Find The Outputs for Questions:
Que 1.
int main()
{
int x,y=2,z;
if ( x = y%2)
z =2;
a=2;
printf("%d %d ",z,x);
return 0;
}
Output: Garbage 0
Explanation:
This question has some stuff for operator precedence. If the condition of if is met, then z will be initialized to 2 otherwise z will contain garbage value. But the condition of if has two operators: assignment operator and modulus operator. The precedence of modulus is higher than assignment. So y%2 is zero and it’ll be assigned to x. So the value of x becomes zero which is also the effective condition for if. And therefore, condition of if is false.
Que 2.
int main()
{
int a[10];
printf("%d",*a+1-*a+3);
return 0;
}
Output: 4
Explanation:
From operator precedence, de-reference operator has higher priority than addition/subtraction operator. So de-reference will be applied first. Here, a is an array which is not initialized. If we use a, then it will point to the first element of the array. Therefore *a will be the first element of the array. Suppose first element of array is x, then the argument inside printf becomes as follows.
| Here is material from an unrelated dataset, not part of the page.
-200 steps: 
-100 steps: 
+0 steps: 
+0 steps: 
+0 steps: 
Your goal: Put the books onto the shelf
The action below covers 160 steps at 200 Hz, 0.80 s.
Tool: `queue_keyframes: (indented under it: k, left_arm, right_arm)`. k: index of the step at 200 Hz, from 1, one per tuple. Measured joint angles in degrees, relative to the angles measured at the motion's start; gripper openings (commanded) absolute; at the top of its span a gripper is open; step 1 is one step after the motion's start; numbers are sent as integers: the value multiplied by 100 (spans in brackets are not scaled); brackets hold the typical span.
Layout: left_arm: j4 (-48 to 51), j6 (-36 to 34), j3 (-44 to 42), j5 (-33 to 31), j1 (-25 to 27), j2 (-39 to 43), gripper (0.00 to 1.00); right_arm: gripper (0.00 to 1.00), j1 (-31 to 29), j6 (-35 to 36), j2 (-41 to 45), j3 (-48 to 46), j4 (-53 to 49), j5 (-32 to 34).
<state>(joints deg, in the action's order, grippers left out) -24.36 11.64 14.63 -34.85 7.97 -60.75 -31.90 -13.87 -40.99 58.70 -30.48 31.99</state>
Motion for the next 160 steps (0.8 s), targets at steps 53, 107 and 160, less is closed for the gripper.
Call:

It’s effective value is 4.a + 1 – a + 3 = 4
Que 3.
int main()
{
static int i=5;
if(--i){
main();
printf("%d ",i);
}
}
Output: 0 0 0 0
Explanation:
Since i is a static variable and is stored in Data Section, all calls to main share same i.
Que 4.
int main()
{
int x;
printf("%d",scanf("%d",&x));
/* Suppose that input value given
for above scanf is 2 */
return 1;
}
Output: 1
Explanation:
scanf returns the no. of inputs it has successfully read.
Que 5.
int main()
{
unsigned int i=65000;
while ( i++ != 0 );
printf("%d",i);
return 0;
}
Output: 1
Explanation:
It should be noticed that there’s a semi-colon in the body of while loop. So even though, nothing is done as part of while body, the control will come out of while only if while condition isn’t met. In other words, as soon as i inside the condition becomes 0, the condition will become false and while loop would be over. But also notice the post-increment operator in the condition of while. So first i will be compared with 0 and i will be incremented no matter whether condition is met or not. Since i is initialized to 65000, it will keep on incrementing till it reaches highest positive value. After that roll over happens, and the value of i becomes zero. The condition is not met, but i would be incremented i.e. to 1. Then printf will print 1.